Problem statement
Lines holding the word "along" must be located in the listing below and copied.

----------

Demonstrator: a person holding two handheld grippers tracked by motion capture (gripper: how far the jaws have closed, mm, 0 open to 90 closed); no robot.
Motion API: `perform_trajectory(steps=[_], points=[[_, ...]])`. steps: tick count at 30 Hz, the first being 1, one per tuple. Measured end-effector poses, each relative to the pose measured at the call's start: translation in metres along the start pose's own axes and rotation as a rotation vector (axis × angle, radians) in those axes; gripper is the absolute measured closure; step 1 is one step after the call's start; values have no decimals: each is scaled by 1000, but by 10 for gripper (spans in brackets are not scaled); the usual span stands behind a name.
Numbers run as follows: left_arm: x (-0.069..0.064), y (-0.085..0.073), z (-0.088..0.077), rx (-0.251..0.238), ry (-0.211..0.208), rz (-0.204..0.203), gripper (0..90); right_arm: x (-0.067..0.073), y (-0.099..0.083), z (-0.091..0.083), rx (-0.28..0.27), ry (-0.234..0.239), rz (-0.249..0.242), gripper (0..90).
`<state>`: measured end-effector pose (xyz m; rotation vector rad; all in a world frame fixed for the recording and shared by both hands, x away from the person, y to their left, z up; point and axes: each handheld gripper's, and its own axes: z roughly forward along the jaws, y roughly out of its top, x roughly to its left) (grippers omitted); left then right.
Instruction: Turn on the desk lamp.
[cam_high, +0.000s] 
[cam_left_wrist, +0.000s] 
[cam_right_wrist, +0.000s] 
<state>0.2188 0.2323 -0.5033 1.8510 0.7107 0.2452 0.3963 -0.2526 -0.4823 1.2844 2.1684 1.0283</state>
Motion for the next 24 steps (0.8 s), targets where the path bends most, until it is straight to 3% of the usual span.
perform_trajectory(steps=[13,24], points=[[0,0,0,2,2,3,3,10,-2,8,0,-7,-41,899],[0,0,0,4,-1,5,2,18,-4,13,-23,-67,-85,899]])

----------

Problem solution
Motion API: `perform_trajectory(steps=[_], points=[[_, ...]])`. steps: tick count at 30 Hz, the first being 1, one per tuple. Measured end-effector poses, each relative to the pose measured at the call's start: translation in metres along the start pose's own axes and rotation as a rotation vector (axis × angle, radians) in those axes; gripper is the absolute measured closure; step 1 is one step after the call's start; values have no decimals: each is scaled by 1000, but by 10 for gripper (spans in brackets are not scaled); the usual span stands behind a name.
`<state>`: measured end-effector pose (xyz m; rotation vector rad; all in a world frame fixed for the recording and shared by both hands, x away from the person, y to their left, z up; point and axes: each handheld gripper's, and its own axes: z roughly forward along the jaws, y roughly out of its top, x roughly to its left) (grippers omitted); left then right.

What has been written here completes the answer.